### About this task
For the entries below, the expected answer is the line with "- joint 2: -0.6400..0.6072", the line with "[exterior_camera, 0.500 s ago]", and every line between them, exactly as written, and nothing more.

Entries taken from a collection:
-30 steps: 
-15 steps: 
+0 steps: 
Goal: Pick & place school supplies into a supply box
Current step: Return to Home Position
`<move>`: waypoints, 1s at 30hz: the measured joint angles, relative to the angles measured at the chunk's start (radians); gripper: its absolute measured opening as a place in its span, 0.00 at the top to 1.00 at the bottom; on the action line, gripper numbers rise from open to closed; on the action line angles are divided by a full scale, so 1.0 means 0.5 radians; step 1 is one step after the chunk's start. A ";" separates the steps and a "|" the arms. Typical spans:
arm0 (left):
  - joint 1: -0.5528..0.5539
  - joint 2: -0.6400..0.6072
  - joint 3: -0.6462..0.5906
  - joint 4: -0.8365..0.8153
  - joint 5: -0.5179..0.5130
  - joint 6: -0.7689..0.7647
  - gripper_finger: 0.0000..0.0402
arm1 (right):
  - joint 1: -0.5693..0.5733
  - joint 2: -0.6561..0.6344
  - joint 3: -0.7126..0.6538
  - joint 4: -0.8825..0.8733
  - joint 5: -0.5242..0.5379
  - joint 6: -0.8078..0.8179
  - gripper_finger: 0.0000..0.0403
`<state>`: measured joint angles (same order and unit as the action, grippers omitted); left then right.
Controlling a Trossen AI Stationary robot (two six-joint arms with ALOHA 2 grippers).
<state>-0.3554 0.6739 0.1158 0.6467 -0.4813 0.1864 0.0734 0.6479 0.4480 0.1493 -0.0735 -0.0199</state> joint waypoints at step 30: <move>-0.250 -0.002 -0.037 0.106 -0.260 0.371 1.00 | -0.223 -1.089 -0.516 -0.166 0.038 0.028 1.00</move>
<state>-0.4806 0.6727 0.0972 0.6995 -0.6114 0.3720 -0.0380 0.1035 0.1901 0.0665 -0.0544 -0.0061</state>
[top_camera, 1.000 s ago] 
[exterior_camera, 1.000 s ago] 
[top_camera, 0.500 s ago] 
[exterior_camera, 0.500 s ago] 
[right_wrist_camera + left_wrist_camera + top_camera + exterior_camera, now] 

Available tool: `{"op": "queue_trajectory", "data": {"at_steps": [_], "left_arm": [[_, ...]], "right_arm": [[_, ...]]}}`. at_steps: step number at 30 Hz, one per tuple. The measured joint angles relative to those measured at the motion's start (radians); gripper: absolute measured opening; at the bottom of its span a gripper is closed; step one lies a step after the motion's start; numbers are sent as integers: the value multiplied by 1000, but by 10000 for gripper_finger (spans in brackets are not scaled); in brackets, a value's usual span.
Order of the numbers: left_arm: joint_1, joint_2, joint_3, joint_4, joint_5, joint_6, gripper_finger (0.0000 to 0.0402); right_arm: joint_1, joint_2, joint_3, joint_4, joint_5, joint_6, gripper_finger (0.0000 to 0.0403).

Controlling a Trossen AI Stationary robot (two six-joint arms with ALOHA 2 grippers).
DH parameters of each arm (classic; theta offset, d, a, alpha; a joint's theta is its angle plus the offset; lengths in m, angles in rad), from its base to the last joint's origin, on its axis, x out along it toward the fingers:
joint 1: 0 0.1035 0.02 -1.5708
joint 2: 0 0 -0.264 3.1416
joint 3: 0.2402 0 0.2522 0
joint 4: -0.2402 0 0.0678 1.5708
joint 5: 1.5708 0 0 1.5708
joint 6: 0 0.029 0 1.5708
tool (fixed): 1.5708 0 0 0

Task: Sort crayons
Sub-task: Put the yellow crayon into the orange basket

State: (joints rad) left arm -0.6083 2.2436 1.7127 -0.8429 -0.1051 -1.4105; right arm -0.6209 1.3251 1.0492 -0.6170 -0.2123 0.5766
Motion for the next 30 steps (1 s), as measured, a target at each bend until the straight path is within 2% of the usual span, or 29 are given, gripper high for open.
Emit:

### Answer space
  - joint 2: -0.6400..0.6072
  - joint 3: -0.6462..0.5906
  - joint 4: -0.8365..0.8153
  - joint 5: -0.5179..0.5130
  - joint 6: -0.7689..0.7647
  - gripper_finger: 0.0000..0.0402
arm1 (right):
  - joint 1: -0.5693..0.5733
  - joint 2: -0.6561..0.6344
  - joint 3: -0.7126..0.6538
  - joint 4: -0.8825..0.8733
  - joint 5: -0.5242..0.5379
  - joint 6: -0.8078..0.8179
  - gripper_finger: 0.0000..0.0403
`<state>`: measured joint angles (same order and unit as the action, grippers omitted); left then right.
Controlling a Trossen AI Stationary robot (two six-joint arms with ALOHA 2 grippers).
<state>-0.3554 0.6739 0.1158 0.6467 -0.4813 0.1864 0.0734 0.6479 0.4480 0.1493 -0.0735 -0.0199</state> joint waypoints at step 30: <move>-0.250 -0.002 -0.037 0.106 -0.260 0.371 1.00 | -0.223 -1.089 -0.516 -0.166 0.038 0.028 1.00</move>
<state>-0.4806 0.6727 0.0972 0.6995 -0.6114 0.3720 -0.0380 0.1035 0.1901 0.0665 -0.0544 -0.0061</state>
[top_camera, 1.000 s ago] 
[exterior_camera, 1.000 s ago] 
[top_camera, 0.500 s ago] 
[exterior_camera, 0.500 s ago] 

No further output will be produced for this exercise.